◆ Your goal ◆
The records that follow are to be transcribed in full, leaving out each picture.

Records from a data source:
= = = = =
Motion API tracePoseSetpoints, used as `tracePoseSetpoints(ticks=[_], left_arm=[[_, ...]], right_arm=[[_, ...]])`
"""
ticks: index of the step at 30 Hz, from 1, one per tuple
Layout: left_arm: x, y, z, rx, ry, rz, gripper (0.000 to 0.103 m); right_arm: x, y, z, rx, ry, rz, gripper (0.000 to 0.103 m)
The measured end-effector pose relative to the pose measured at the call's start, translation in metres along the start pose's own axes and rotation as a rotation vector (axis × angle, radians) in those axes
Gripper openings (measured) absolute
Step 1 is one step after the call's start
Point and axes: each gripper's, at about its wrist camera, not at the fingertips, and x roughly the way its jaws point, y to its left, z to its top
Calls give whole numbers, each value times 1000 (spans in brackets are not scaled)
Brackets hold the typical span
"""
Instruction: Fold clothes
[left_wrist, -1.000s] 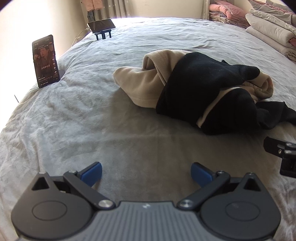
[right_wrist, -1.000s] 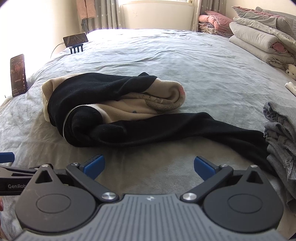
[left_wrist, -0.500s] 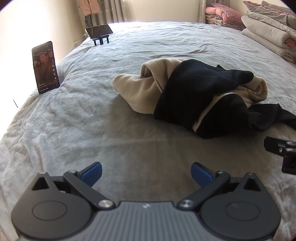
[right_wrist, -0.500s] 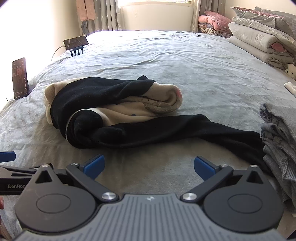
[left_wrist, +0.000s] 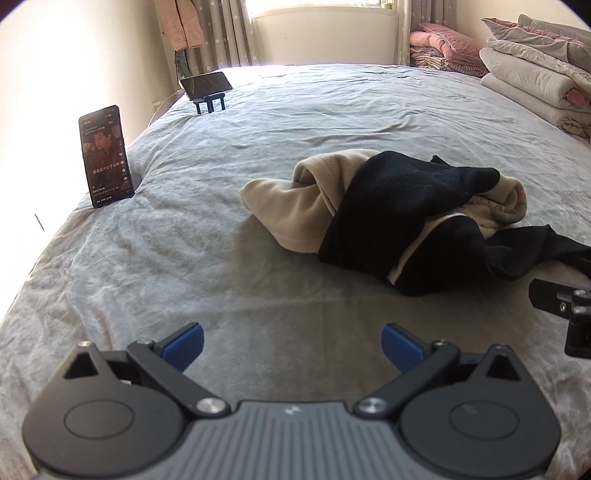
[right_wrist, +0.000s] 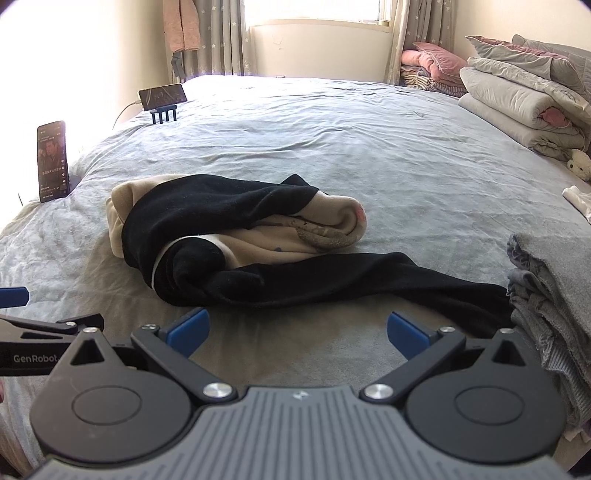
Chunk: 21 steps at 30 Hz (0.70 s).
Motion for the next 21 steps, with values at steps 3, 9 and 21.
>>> tracePoseSetpoints(ticks=[3,9,21], left_arm=[[2,1,0,-3,4,3,103],[4,2,-1,-5,13,9,103],[6,3,-1,-3,19,6,103]], right_arm=[[1,2,0,-6,1,4,103],[5,3,-1,-11,6,-1,103],[6,4,-3,-14,13,1,103]])
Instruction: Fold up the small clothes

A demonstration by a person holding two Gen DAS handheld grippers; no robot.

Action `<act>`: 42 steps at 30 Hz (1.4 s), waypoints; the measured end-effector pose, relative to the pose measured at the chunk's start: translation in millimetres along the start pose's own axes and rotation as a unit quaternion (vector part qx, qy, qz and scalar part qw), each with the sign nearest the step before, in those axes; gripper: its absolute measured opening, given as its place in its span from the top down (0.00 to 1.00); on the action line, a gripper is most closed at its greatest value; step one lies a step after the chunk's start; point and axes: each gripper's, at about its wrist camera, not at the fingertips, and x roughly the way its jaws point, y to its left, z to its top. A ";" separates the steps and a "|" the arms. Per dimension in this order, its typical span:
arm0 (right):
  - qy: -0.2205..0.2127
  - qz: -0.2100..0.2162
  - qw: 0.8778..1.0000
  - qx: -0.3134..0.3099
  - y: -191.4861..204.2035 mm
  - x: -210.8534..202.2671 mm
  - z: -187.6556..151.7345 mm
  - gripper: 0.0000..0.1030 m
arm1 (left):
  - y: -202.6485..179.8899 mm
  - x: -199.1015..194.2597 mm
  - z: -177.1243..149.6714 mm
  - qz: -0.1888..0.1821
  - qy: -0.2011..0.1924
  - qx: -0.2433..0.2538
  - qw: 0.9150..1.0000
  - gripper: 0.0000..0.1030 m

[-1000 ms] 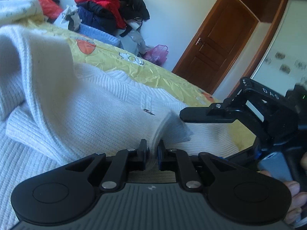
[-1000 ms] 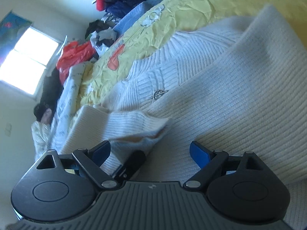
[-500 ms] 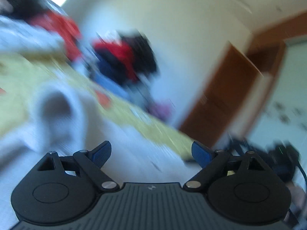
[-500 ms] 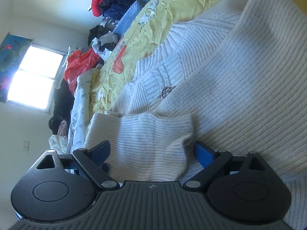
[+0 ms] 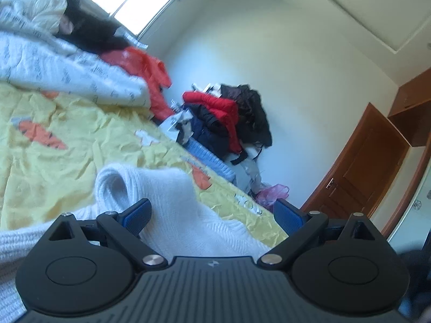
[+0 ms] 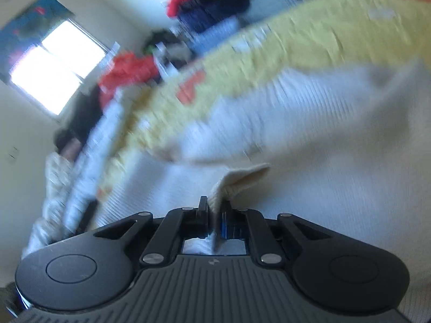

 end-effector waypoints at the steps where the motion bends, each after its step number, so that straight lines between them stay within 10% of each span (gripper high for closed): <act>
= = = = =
◆ Result of the task ◆
Motion API tracePoseSetpoints, used as `tracePoseSetpoints(ticks=[_], left_arm=[[_, ...]], right_arm=[[_, ...]])`
"""
ticks: index of the step at 30 Hz, from 1, one per tuple
Layout: left_arm: x, y, z, rx, ry, rz, gripper (0.000 to 0.103 m); right_arm: x, y, z, rx, ry, rz, gripper (0.000 to 0.103 m)
The measured end-effector pose relative to the pose measured at the call's start, translation in metres along the start pose's own axes and rotation as a rotation vector (axis × angle, radians) in those axes
Gripper openings (measured) absolute
Step 1 is one step after the call's start
Point and axes: each gripper's, at about its wrist camera, not at the fingertips, and x roughly the way its jaws point, y to its left, z to its top
Calls give whole numbers, each value times 1000 (spans in brackets are not scaled)
Brackets hold the typical span
"""
Instruction: Fold clothes
[left_wrist, -1.000s] 
[right_wrist, -1.000s] 
[left_wrist, -0.500s] 
[right_wrist, -0.500s] 
[left_wrist, +0.000s] 
[right_wrist, +0.000s] 
Chunk: 21 steps at 30 Hz (0.70 s).
Motion for the next 21 steps, with values at steps 3, 9 and 21.
>>> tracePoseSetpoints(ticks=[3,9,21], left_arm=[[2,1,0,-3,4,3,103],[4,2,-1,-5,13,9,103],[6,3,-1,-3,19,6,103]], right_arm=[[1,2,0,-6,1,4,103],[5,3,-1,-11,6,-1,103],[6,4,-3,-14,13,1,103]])
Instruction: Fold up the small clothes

A demonstration by a person holding two Gen DAS handheld grippers; no robot.

Action `<act>`: 42 steps at 30 Hz (1.4 s), waypoints; the measured end-effector pose, relative to the pose measured at the chunk's start: translation in millimetres along the start pose's own axes and rotation as a unit quaternion (vector part qx, qy, qz and scalar part qw), each with the sign nearest the step before, in those axes; gripper: its absolute measured opening, given as its place in its span from the top down (0.00 to 1.00); on the action line, a gripper is most closed at its greatest value; step one lies a step after the chunk's start; point and axes: each gripper's, at about its wrist camera, not at the fingertips, and x roughly the way its jaws point, y to its left, z to its top. A ";" separates the steps and a "|" the arms. Per dimension in this order, its typical span:
arm0 (right):
  - qy: -0.2205..0.2127
  - qz: -0.2100..0.2162
  - qw: 0.8778..1.0000
  - qx: -0.3134..0.3099
  - y: -191.4861..204.2035 mm
  - x: -210.8534..202.2671 mm
  - z: -187.6556..151.7345 mm
  - gripper: 0.0000..0.1030 m
arm1 (left):
  - y: -202.6485..179.8899 mm
  - x: -199.1015..194.2597 mm
  - z: -177.1243..149.6714 mm
  - qz: -0.1888..0.1821
  - qy: -0.2011..0.1924
  - qx: -0.2433..0.2538
  - qw: 0.9150..1.0000
  - gripper: 0.0000..0.1030 m

[-1000 ms] 
[-1000 ms] 
[-500 ms] 
[-500 ms] 
[+0 ms] 
[+0 ms] 

 end-effector waypoints at the steps where the motion bends, each after its step number, so that straight lines between them stay within 10% of each span (gripper high for closed): <act>

This exercise is now finished.